Did you know that women at work, who are often juggling both home and work, run the highest risk of burnout? It is vital that women understand what burnout is and how critical it is to address it in the right manner.
WHO defines burnout as “a syndrome conceptualized as resulting from chronic workplace stress that has not been successfully managed.” The condition is characterized by feelings of energy depletion or exhaustion, and increased mental distance from one’s work.
Women tend to experience burnout faster than their male counterparts due to reasons such as primary caregiving responsibilities at home, gender inequalities in the workplace, the onus to stay on top of the game at work, and the guilt for not achieving all they set out to do. The good news is, burnout is not unbeatable as it seems.
Catch it early
Successful women professionals need to learn what burnout looks like in order to get help; yet, this is very often the hardest part. Self-awareness is the key to combating burnout. You may be success-driven and passionate about your work but feeling overwhelmed by it all is a definite sign that you need to reach out for help. The realization may come as a shock and coming to terms with the fact that you’re either heading for a crisis or in one, isn't easy. Do not ignore the symptoms – keep in mind that seeking solutions will benefit you the most, in the long run.
It is essential to have someone to support and give you a wider perspective through this period. Reach out to a qualified therapist or a coach or even a good friend or family member. This individual can help you establish boundaries, identity patterns and provide you with clarity on your priorities. These small steps will actually pave the way to you overcoming the symptoms of burnout and establish healthy coping mechanisms to deal with stress. Meaningful relationships with friends and family, and joining a social or support group (even within the organization) can help immensely. Interacting with others who are coping with the same workplace demands might give you a heads up on how to tackle your own problems. Going forward, you may even work with your manager or other senior colleagues to build an environment which helps everyone to thrive.
Stop being Superwoman
Take off that cape and accept that while you may be super-efficient in some areas, it’s alright to not be awesome in every aspect of your life. You need to do what is right for yourself and your work or family as the case maybe. Avoid comparing yourself with other women (or anyone) and do not judge yourself on what others are capable of (particularly by what is shared on social media).

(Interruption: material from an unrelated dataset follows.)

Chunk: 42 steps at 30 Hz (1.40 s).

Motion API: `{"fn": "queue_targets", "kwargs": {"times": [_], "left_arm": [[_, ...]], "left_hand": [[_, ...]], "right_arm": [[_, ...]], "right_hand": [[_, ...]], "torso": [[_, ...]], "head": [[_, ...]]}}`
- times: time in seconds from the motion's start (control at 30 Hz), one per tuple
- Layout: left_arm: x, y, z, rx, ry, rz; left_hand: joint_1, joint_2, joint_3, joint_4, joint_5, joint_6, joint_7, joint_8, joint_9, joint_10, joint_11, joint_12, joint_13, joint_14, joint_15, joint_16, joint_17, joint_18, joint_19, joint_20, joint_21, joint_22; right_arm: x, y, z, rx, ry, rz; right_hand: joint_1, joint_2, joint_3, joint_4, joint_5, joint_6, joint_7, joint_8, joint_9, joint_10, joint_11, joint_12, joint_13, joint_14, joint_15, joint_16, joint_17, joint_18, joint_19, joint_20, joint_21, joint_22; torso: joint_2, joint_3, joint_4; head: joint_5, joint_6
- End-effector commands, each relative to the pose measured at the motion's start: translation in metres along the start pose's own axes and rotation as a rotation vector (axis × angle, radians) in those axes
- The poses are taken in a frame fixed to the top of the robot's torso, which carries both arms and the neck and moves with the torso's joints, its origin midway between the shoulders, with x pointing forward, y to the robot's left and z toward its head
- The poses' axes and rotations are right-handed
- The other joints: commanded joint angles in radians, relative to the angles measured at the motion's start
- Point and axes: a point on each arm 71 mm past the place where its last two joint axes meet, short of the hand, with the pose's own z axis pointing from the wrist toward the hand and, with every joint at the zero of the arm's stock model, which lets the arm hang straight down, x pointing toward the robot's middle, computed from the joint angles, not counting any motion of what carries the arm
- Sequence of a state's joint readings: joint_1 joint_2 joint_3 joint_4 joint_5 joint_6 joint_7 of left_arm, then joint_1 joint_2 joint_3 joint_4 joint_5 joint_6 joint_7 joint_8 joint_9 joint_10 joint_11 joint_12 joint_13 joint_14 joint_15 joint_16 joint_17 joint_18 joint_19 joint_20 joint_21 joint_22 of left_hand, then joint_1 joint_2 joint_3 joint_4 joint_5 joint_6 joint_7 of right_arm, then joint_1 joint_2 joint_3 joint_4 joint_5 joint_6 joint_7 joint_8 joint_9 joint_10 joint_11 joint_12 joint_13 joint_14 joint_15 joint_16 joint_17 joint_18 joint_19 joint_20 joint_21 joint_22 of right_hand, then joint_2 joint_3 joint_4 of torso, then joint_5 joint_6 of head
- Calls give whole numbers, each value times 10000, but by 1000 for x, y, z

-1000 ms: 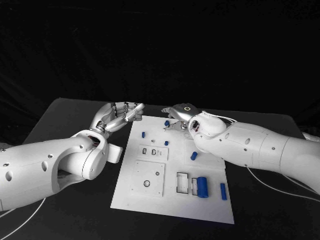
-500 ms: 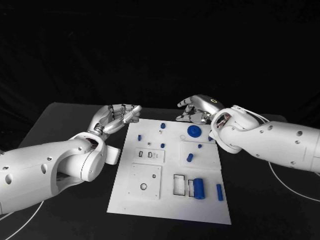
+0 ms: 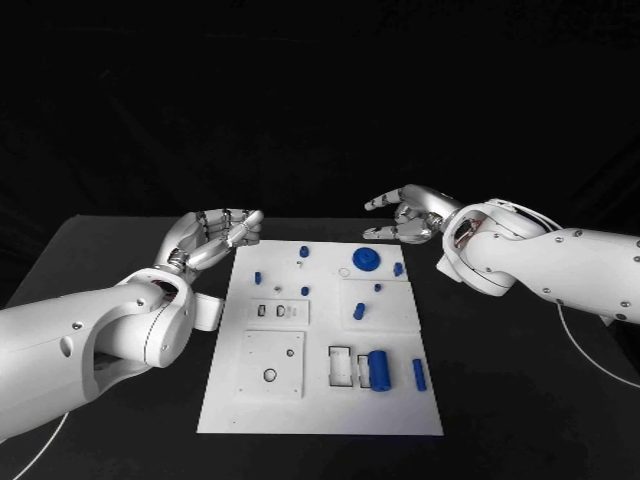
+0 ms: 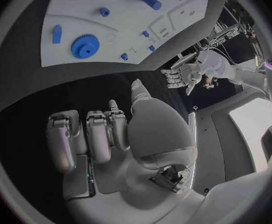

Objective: Assemble the parts on the task board

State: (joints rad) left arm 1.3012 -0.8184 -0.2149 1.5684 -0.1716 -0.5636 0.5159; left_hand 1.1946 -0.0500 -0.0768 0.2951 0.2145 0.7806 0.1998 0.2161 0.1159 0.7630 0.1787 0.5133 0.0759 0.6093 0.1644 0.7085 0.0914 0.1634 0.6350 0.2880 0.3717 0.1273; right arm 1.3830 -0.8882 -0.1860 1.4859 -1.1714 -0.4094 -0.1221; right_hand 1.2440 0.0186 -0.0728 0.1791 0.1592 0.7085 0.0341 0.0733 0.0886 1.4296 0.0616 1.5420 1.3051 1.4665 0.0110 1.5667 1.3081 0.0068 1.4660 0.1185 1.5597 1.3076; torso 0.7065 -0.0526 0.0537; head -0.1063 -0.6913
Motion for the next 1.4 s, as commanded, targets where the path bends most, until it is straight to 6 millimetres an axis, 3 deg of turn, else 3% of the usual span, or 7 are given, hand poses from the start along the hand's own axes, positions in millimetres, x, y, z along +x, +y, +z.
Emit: {"fn": "queue_targets", "kwargs": {"times": [0.03, 0.23, 0.37, 0.43, 0.63, 1.0, 1.4], "left_arm": [[2, -2, 0, 136, 197, -83], [1, -2, -1, 124, 180, -82], [1, -2, -2, 122, 184, -91], [1, -2, -2, 120, 183, -92], [-1, -2, -3, 92, 184, -101], [-3, -2, -5, 72, 135, -89], [-4, -2, -6, 76, 109, -88]], "left_hand": [[-7, 112, 48, -17, -43, -81, 241, 67, 9, -68, 25, -57, 15, -50, 40, -37, 17, 155, -48, -1, -52, -14], [-7, 112, 48, -17, -43, -81, 241, 67, 9, -68, 25, -57, 15, -50, 40, -37, 17, 155, -48, -1, -52, -14], [-7, 112, 48, -17, -43, -81, 241, 67, 9, -68, 25, -57, 15, -50, 40, -37, 17, 155, -48, -1, -52, -14], [-7, 112, 48, -17, -43, -81, 241, 67, 9, -68, 25, -57, 15, -50, 40, -37, 17, 155, -48, -1, -52, -14], [-7, 112, 48, -17, -43, -81, 241, 67, 9, -68, 25, -57, 15, -50, 40, -37, 17, 155, -48, -1, -52, -14], [-7, 112, 48, -17, -43, -81, 241, 67, 9, -68, 25, -57, 15, -50, 40, -37, 17, 155, -48, -1, -52, -14], [10, 142, 43, -19, -47, -111, 245, 79, 12, -71, 29, -62, 17, -63, 44, -45, 19, 153, -56, 1, -59, -22]], "right_arm": [[7, -10, -1, 474, 716, -357], [14, -19, 0, 623, 410, -862], [20, -23, 2, 711, 318, -1311], [23, -24, 3, 757, 320, -1518], [31, -26, 7, 871, 363, -1963], [44, -24, 16, 975, 509, -2406], [53, -23, 28, 1194, 702, -2619]], "right_hand": [[-159, -116, 163, -131, 554, 588, 89, 150, 181, 1412, 17, 288, 2656, 1043, 94, 41, 2627, -68, 1048, 97, 111, 2632], [-214, -375, 508, -355, 1407, 1212, 340, 371, 523, 1412, -29, 288, 2656, 1043, 76, 41, 2627, -68, 1048, 120, 111, 2632], [-272, -664, 877, -459, 1886, 1369, 680, 537, 838, 1412, -178, 288, 2656, 1043, -80, 41, 2627, -68, 1048, -7, 111, 2632], [-217, -749, 1049, -535, 2060, 1429, 745, 614, 966, 1412, -184, 288, 2656, 1043, -128, 41, 2627, -68, 1048, -59, 111, 2632], [-160, -903, 1412, -667, 2249, 1410, 782, 710, 1235, 1412, -96, 288, 2656, 1043, -183, 41, 2627, -68, 1048, -128, 111, 2632], [-267, -1072, 1781, -743, 2712, 1375, 768, 818, 1577, 1412, -75, 288, 2656, 1043, -186, 41, 2627, -68, 1048, -138, 111, 2632], [-335, -1116, 1852, -742, 2660, 1374, 765, 839, 1660, 1412, -71, 288, 2656, 1043, -182, 41, 2627, -68, 1048, -136, 111, 2632]], "torso": [[10, -12, 22], [12, -14, -6], [10, -7, 1], [3, -8, 3], [-3, -3, -17], [-8, -7, 21], [-12, -21, 17]], "head": [[-132, -3], [-207, -61], [-208, -86], [-213, -100], [-82, -152], [-50, -207], [85, -222]]}}
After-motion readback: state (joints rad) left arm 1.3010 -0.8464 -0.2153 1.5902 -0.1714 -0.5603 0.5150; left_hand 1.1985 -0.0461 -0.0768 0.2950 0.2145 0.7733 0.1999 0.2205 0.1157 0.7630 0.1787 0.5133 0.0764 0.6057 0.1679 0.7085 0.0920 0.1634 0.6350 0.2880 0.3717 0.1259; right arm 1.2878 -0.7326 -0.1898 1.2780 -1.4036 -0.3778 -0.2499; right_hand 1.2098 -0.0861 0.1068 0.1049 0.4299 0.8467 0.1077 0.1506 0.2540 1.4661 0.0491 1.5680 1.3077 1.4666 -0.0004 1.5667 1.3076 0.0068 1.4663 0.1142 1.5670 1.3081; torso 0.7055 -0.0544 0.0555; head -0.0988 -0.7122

Disconnect and learn to say “No”
Draw boundaries between your work and your life - this will help you to succeed in both. Avoid burning the midnight oil in an attempt to meet deadlines or prove yourself at the workplace. Disconnect yourself electronically from work if need be. Do not make yourself available 24*7 as this itself will prevent you from recharging your batteries. Delegate, reevaluate your responsibilities and learn to let go. Keep in mind that you need not explain your reasons or the rationale behind the refusal.
Prioritize your emotional and physical well being
Schedule relaxation for yourself. Take that long-awaited break with your friends or even your family. Guiltlessly disconnect from the world outside and concentrate on yourself when you do. You will come back feeling energized and renewed. Make simple life changes to your routine, prioritize exercise, healthy eating and a good night’s sleep; you will soon reap the rewards. If need be, learn to live with the mess at times. Learn to do what is right for yourself. If you’re pressured at work, learn to consciously let go of something on the home front. Ask your partner for help or outsource if need be. The world will not collapse if you do either and neither will you.

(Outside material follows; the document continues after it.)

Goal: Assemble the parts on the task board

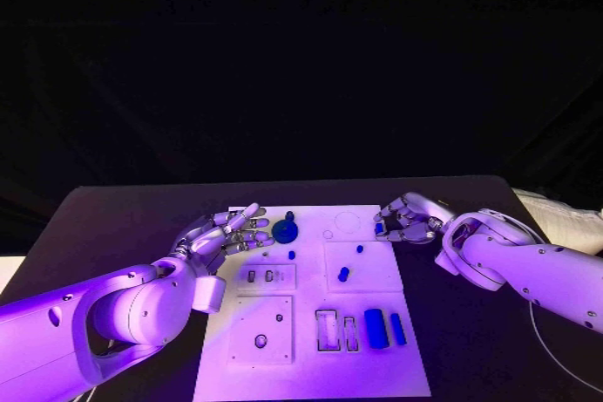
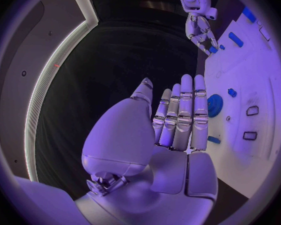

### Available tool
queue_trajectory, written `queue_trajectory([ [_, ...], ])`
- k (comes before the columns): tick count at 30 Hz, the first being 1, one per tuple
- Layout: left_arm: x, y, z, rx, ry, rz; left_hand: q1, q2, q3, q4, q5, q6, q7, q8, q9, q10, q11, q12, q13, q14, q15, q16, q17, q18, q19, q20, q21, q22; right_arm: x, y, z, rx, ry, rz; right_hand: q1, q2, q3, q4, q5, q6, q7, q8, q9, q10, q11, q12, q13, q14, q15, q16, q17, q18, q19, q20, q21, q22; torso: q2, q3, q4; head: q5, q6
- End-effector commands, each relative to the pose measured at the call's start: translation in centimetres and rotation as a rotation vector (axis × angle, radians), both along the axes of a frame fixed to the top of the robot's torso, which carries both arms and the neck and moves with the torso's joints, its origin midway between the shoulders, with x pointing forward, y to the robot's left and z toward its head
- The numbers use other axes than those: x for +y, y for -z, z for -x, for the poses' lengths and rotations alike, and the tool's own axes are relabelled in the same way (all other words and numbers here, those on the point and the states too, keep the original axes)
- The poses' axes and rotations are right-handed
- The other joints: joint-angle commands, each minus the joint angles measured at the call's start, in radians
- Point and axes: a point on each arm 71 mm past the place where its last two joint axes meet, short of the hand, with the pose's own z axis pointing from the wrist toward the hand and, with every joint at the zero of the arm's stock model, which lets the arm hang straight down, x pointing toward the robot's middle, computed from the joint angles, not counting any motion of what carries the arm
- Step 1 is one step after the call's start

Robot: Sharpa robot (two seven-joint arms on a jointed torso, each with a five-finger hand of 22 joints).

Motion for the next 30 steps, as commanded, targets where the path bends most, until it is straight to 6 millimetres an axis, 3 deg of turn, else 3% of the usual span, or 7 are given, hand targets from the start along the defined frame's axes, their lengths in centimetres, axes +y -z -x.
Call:
queue_trajectory([
  [1,-0.28,-0.16,0.06,-0.013,0.022,0.013,0.002,0.007,-0.001,-0.005,0.002,-0.004,0.004,-0.005,-0.001,-0.006,0.002,-0.006,-0.001,-0.007,0.002,0.003,0.001,0.011,0.003,0.005,-0.003,-0.001,0.12,0.34,0.01,0.013,-0.022,0.017,0.009,0.023,0.011,-0.005,-0.028,0.013,-0.002,0.006,0.002,0.025,-0.001,0.005,0.13,0.079,0.003,0.006,0.143,-0.003,0.006,-0.003,0.003,0.083,0.0,-0.0004,-0.0002,-0.001,-0.002],
  [19,-0.33,-0.14,0.05,-0.011,0.024,0.012,0.002,0.007,-0.001,-0.005,0.002,-0.004,0.004,-0.005,-0.001,-0.006,0.002,-0.006,-0.001,-0.007,0.002,0.003,0.001,0.011,0.003,0.005,-0.003,-0.001,0.31,0.95,-0.07,0.022,-0.024,0.017,0.02,0.062,0.059,-0.031,-0.105,0.081,-0.024,0.017,0.01,0.029,-0.02,0.011,0.137,0.08,-0.012,0.009,0.149,-0.004,0.011,-0.015,0.006,0.091,-0.001,-0.0012,-0.0005,-0.001,-0.008],
  [30,-0.34,-0.11,0.06,-0.008,0.023,0.01,0.002,0.009,-0.001,-0.006,0.002,-0.004,0.005,-0.005,-0.001,-0.006,0.003,-0.006,-0.002,-0.008,0.002,0.003,0.003,0.011,0.003,0.005,-0.004,-0.002,0.76,0.25,-0.08,-0.053,0.043,-0.012,0.0,0.089,0.085,-0.029,-0.101,0.133,-0.047,0.032,0.019,0.034,-0.038,0.015,0.14,0.081,-0.028,0.009,0.151,-0.005,0.014,-0.028,0.008,0.094,-0.002,-0.0014,0.0005,-0.006,-0.004],
])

Stress relief for women is often bypassed in our culture and this makes it even harder to ask for help. Many working women have a lot to shoulder, often make themselves the last priority and pay a heavy price for it. However, if you do not take care of yourself, the problem will intensify. So do help yourself, reach out to support systems, delegate work and avail help when required. Pause, breathe and make time to revitalize yourself, so you can come back and thrive at work and beyond.